Has anyone had RuntimeError: all tensors must be on device errors inside a forward pass?
For example, I have this in my training loop:
mixed, clean = batch, batch
znoise = znoise.resize_(batch_size, 1024, 8).normal_(0., 1).float()
noise_clean = pnoise.resize_(clean.size()).normal_(0, 1) * input_noise_std
mixed = to_gpu(mixed, inference=False, fp16=fp16)
clean = to_gpu(clean, inference=False, fp16=fp16)
znoise = to_gpu(znoise, inference=False, fp16=fp16)
pnoise = to_gpu(pnoise, inference=False, fp16=fp16)
print("mixed", mixed.get_device()) # outputs 0
print("znoise", znoise.get_device()) # outputs 0
model(mixed, znoise) with forward:
def forward(self, wav, znoise):
print(wav.get_device(), znoise.get_device(), cuda.current_device()) # outputs 0, 0, 0 then 1,1,1
# encoder-decoder ladder network with wav and znoise
Executing model(mixed, znoise) leads to RuntimeError: all tensors must be on device
What is your model and how are you running the training loop? It’s a little hard to tell from what you’ve provided where the tensors are being moved to another device.
The model is a Generator like DCGAN with a ladder network structure, Convs with PReLU and “Deconvs” with skip connections and PReLU.
Model is instantiated with DataParallel than assigned to the GPU with cuda().
Data batches a reloaded with a DataLoader and at each iteration the training loop is executed.
The forward pass executes with no problem until the return, where it outputs the error message.
I can be more explicit in code if need be.
The error happened because I was calling DataParallel on the model twice!
Interesting.
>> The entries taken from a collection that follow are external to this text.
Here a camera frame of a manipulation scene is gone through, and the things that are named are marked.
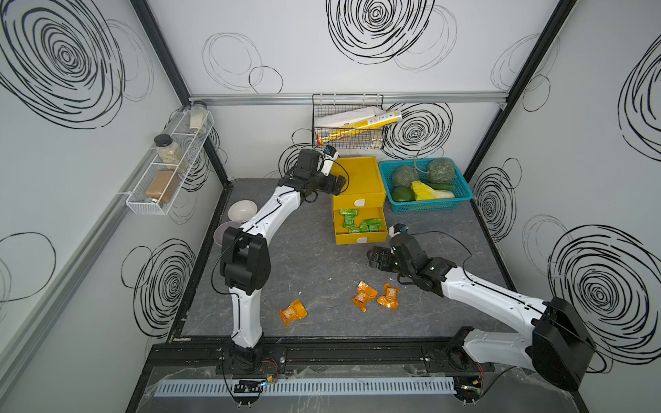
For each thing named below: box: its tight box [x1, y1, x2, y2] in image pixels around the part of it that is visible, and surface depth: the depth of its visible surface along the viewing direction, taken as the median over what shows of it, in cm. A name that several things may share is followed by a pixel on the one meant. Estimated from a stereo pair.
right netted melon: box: [427, 158, 456, 185], surface depth 111 cm
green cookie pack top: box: [359, 218, 383, 233], surface depth 95 cm
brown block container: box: [145, 170, 176, 204], surface depth 68 cm
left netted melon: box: [392, 165, 421, 187], surface depth 111 cm
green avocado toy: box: [391, 185, 417, 203], surface depth 107 cm
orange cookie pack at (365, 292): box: [351, 280, 379, 313], surface depth 86 cm
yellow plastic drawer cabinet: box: [330, 156, 389, 246], surface depth 93 cm
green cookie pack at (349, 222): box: [342, 214, 362, 234], surface depth 96 cm
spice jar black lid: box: [153, 133, 185, 173], surface depth 72 cm
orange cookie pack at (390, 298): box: [376, 282, 402, 311], surface depth 86 cm
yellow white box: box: [315, 106, 403, 146], surface depth 87 cm
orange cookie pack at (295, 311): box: [278, 299, 309, 327], surface depth 83 cm
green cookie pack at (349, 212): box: [339, 209, 359, 216], surface depth 98 cm
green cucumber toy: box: [427, 182, 456, 191], surface depth 110 cm
Glad you figured it out!
Had the same problem, thank you for figuring it out.
The error message could be a lot clearer.
RuntimeError: all tensors must be on device
should be something like;
RuntimeError: Model already contains a DataParallel submodule
After hours of debugging and attempting every possible solution out there, I was also calling DataParallel twice.